◆ **Task**
Transcribe the following records exactly, images excluded.

◆ **Supplied entries**
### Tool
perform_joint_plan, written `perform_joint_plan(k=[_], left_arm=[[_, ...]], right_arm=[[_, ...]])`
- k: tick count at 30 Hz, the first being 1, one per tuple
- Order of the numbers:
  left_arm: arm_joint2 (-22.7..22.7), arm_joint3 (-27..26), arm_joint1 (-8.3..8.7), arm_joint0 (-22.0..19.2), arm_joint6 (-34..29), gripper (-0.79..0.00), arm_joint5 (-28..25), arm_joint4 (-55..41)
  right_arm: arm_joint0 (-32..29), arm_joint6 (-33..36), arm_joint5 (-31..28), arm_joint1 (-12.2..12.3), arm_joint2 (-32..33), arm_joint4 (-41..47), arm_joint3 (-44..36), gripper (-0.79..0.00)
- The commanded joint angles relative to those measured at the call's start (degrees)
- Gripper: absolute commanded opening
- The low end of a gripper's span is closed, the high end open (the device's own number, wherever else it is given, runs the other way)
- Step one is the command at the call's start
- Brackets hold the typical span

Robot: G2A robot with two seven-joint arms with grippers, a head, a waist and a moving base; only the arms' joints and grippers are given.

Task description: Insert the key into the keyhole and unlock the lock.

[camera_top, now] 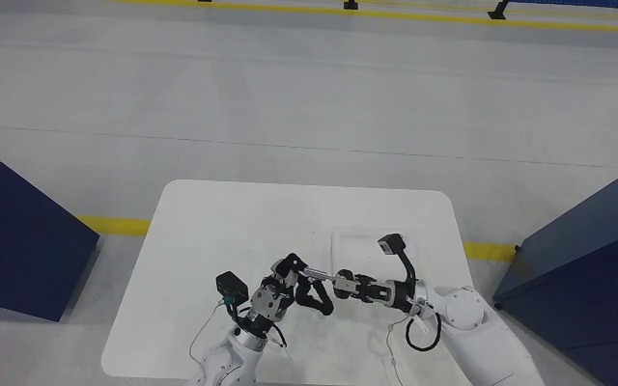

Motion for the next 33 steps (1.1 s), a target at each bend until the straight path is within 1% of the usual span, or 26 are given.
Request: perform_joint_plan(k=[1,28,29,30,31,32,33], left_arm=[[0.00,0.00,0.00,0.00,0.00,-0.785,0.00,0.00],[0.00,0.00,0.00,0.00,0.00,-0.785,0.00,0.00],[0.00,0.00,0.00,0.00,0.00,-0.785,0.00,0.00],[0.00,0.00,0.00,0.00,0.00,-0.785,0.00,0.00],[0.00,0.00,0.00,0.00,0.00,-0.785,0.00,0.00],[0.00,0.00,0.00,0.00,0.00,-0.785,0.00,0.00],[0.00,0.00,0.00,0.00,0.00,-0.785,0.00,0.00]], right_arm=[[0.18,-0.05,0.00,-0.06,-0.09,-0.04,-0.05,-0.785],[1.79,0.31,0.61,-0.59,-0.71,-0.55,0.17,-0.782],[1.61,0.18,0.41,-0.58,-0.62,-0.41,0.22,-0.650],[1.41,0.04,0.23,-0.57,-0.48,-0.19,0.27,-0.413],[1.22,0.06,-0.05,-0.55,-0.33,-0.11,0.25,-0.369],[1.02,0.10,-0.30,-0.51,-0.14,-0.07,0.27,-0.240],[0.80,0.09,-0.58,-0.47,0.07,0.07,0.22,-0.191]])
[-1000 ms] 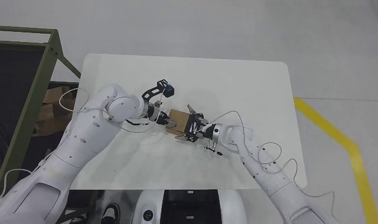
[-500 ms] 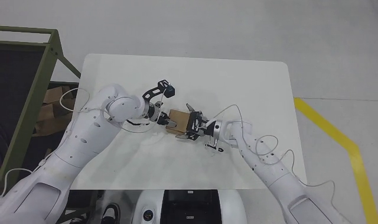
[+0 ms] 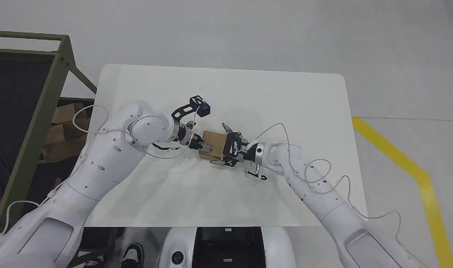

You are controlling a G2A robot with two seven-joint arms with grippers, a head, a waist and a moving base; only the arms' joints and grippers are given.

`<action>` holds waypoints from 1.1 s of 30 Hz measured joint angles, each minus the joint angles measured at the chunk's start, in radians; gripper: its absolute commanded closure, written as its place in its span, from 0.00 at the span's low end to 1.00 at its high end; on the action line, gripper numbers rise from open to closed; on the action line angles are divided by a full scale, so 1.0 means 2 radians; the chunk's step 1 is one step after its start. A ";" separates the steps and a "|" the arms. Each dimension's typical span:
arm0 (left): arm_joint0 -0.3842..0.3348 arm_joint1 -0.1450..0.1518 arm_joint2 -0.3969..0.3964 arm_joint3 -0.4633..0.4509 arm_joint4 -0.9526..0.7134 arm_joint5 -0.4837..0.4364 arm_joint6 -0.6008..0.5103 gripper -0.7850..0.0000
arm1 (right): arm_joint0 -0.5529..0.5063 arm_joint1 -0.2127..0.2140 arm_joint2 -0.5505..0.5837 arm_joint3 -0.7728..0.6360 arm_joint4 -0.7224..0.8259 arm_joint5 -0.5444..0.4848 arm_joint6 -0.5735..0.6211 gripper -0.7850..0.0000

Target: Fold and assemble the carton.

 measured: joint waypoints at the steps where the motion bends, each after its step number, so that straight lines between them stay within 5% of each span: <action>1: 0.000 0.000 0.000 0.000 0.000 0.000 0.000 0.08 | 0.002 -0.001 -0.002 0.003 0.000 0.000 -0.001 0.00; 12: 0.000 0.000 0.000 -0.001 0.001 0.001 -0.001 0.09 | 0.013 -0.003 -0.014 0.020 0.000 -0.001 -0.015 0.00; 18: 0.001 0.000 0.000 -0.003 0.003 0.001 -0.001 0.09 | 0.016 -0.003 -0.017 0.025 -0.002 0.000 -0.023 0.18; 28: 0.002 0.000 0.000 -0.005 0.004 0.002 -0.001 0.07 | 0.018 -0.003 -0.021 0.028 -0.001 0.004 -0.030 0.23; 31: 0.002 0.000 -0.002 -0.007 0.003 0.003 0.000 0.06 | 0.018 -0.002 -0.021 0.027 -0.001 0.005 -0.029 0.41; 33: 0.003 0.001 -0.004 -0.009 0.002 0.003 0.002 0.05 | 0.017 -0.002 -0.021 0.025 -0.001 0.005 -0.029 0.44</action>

◆ **Written answer**
### Tool
perform_joint_plan, written `perform_joint_plan(k=[_], left_arm=[[_, ...]], right_arm=[[_, ...]])`
- k: tick count at 30 Hz, the first being 1, one per tuple
- Order of the numbers:
  left_arm: arm_joint2 (-22.7..22.7), arm_joint3 (-27..26), arm_joint1 (-8.3..8.7), arm_joint0 (-22.0..19.2), arm_joint6 (-34..29), gripper (-0.79..0.00), arm_joint5 (-28..25), arm_joint4 (-55..41)
  right_arm: arm_joint0 (-32..29), arm_joint6 (-33..36), arm_joint5 (-31..28), arm_joint1 (-12.2..12.3), arm_joint2 (-32..33), arm_joint4 (-41..47), arm_joint3 (-44..36), gripper (-0.79..0.00)
- The commanded joint angles relative to those measured at the call's start (degrees)
- Gripper: absolute commanded opening
- The low end of a gripper's span is closed, the high end open (the device's own number, wherever else it is given, runs the other way)
- Step one is the command at the call's start
- Brackets hold the typical span

Robot: G2A robot with two seven-joint arms with grippers, a head, a waist and a moving base; only the arms' joints and grippers are given.

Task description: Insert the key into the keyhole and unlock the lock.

[camera_top, now] 

Motion for the next 33 steps (1.1 s), a target at each bend until the straight path is within 1% of the usual span, or 26 are given.
Request: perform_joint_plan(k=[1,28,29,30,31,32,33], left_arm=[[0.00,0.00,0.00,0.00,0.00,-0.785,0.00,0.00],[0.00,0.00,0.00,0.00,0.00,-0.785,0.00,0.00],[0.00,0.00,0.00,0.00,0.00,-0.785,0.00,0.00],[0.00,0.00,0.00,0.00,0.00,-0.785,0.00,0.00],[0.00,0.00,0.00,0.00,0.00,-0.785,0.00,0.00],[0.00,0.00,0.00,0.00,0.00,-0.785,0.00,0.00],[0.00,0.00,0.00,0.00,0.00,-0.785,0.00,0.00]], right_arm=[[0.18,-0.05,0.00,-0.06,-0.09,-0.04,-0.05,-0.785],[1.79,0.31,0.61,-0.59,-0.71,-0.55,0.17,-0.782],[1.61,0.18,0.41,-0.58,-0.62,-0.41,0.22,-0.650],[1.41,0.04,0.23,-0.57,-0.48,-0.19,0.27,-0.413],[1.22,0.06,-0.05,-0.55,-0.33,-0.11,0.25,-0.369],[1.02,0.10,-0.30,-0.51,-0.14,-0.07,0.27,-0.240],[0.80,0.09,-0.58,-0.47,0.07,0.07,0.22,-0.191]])
[-1000 ms] 
[-500 ms] 
[+0 ms] 

You are controlling a G2A robot with two seven-joint arms with grippers, a head, a waist and a moving base; only the arms' joints and grippers are given.

`<action>` holds waypoints from 1.1 s of 30 Hz measured joint angles, each minus the joint angles measured at the chunk's start, in radians; gripper: its absolute commanded closure, written as its place in its span, from 0.00 at the span's low end to 1.00 at its high end; on the action line, gripper numbers rise from open to closed; on the action line angles are divided by a full scale, so 1.0 means 2 radians; the chunk's step 1 is one step after its start. A ";" separates the steps and a "|" the arms. Each dimension's typical span:
arm0 (left): arm_joint0 -0.3842..0.3348 arm_joint1 -0.1450..0.1518 arm_joint2 -0.3969..0.3964 arm_joint3 -0.4633..0.4509 arm_joint4 -0.9526..0.7134 arm_joint5 -0.4837..0.4364 arm_joint6 -0.6008..0.5103 gripper -0.7850..0.0000
arm1 (right): arm_joint0 -0.5529..0.5063 arm_joint1 -0.2127..0.2140 arm_joint2 -0.5505..0.5837 arm_joint3 -0.7728..0.6360 arm_joint4 -0.7224..0.8259 arm_joint5 -0.5444..0.4848 arm_joint6 -0.5735..0.6211 gripper -0.7850..0.0000

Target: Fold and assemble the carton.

 measured: joint waypoints at the steps where the motion bends, each after its step number, so that straight lines between them stay within 5% of each span: <action>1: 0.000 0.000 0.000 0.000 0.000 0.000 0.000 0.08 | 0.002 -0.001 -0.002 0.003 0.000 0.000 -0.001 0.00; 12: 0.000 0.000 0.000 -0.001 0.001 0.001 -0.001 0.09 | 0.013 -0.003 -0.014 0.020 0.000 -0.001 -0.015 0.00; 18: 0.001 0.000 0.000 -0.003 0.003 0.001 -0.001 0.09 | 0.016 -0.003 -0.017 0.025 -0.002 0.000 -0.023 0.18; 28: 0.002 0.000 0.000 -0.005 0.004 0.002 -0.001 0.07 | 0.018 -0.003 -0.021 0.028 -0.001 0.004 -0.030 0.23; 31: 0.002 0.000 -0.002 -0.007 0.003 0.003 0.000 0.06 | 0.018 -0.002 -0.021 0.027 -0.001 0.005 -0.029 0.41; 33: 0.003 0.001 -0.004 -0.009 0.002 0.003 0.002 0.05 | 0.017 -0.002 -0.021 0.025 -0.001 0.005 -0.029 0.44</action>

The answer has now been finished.